- [Problem to solve]
Search the entries for lines that contain the word "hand", and report each one found.
━━━ Information supplied
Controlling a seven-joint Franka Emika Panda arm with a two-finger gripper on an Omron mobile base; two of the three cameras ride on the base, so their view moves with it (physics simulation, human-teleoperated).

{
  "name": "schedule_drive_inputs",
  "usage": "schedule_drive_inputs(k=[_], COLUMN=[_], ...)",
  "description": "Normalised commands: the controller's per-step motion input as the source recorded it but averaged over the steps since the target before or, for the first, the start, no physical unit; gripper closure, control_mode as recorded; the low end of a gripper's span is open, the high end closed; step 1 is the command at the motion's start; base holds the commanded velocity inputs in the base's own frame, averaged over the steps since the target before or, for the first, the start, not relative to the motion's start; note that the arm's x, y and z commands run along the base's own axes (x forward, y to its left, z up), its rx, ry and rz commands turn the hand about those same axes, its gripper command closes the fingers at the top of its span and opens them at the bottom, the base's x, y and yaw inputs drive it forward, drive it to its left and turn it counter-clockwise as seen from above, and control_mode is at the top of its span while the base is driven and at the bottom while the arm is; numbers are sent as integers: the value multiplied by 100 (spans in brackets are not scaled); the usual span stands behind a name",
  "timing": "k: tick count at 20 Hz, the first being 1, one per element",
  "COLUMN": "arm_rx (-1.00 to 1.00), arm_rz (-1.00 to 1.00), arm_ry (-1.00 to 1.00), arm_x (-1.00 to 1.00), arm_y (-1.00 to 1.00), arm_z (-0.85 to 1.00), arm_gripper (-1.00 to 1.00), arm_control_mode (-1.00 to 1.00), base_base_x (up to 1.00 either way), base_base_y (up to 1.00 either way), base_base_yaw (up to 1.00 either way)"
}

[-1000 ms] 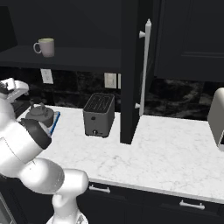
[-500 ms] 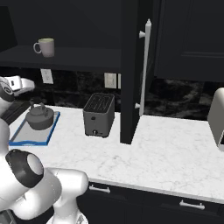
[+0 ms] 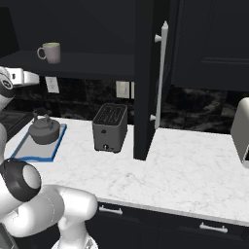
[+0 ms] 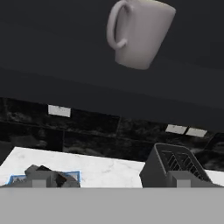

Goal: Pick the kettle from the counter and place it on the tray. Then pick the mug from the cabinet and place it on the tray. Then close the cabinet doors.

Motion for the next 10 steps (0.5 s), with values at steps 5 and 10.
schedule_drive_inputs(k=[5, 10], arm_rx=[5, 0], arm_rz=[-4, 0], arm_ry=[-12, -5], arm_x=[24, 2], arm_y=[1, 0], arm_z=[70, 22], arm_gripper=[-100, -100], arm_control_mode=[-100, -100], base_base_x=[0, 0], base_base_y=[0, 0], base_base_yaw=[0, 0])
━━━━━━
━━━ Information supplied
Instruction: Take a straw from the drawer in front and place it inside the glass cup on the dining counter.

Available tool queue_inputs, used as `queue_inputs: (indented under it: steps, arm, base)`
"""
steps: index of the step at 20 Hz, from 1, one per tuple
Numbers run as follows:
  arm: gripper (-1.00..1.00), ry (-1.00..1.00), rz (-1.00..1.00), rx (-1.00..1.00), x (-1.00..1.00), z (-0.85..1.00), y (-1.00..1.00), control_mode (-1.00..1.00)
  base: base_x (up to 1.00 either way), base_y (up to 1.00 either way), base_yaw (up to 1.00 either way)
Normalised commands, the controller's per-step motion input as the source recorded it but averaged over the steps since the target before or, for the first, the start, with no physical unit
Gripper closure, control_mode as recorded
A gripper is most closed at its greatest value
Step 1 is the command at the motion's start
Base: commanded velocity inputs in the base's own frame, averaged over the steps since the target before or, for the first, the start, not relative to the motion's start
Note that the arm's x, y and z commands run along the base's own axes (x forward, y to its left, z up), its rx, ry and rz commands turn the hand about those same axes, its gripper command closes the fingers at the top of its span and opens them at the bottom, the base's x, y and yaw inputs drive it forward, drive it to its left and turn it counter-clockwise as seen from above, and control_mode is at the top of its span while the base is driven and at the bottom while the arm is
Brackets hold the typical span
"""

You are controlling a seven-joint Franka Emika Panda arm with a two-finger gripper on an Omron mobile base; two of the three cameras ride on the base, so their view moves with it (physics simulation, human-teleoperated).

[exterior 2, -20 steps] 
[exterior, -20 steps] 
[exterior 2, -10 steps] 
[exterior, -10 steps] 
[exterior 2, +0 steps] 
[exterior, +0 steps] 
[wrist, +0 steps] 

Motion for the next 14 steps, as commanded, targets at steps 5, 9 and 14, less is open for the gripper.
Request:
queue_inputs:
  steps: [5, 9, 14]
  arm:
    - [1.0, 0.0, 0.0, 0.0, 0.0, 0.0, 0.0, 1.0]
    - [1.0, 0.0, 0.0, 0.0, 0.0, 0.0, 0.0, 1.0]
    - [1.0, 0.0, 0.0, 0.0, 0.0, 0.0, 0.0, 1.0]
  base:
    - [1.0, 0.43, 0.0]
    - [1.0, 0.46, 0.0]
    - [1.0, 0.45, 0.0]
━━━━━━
- [Output of the exercise]
  "description": "Normalised commands: the controller's per-step motion input as the source recorded it but averaged over the steps since the target before or, for the first, the start, no physical unit; gripper closure, control_mode as recorded; the low end of a gripper's span is open, the high end closed; step 1 is the command at the motion's start; base holds the commanded velocity inputs in the base's own frame, averaged over the steps since the target before or, for the first, the start, not relative to the motion's start; note that the arm's x, y and z commands run along the base's own axes (x forward, y to its left, z up), its rx, ry and rz commands turn the hand about those same axes, its gripper command closes the fingers at the top of its span and opens them at the bottom, the base's x, y and yaw inputs drive it forward, drive it to its left and turn it counter-clockwise as seen from above, and control_mode is at the top of its span while the base is driven and at the bottom while the arm is; numbers are sent as integers: the value multiplied by 100 (spans in brackets are not scaled); the usual span stands behind a name",
Note that the arm's x, y and z commands run along the base's own axes (x forward, y to its left, z up), its rx, ry and rz commands turn the hand about those same axes, its gripper command closes the fingers at the top of its span and opens them at the bottom, the base's x, y and yaw inputs drive it forward, drive it to its left and turn it counter-clockwise as seen from above, and control_mode is at the top of its span while the base is driven and at the bottom while the arm is

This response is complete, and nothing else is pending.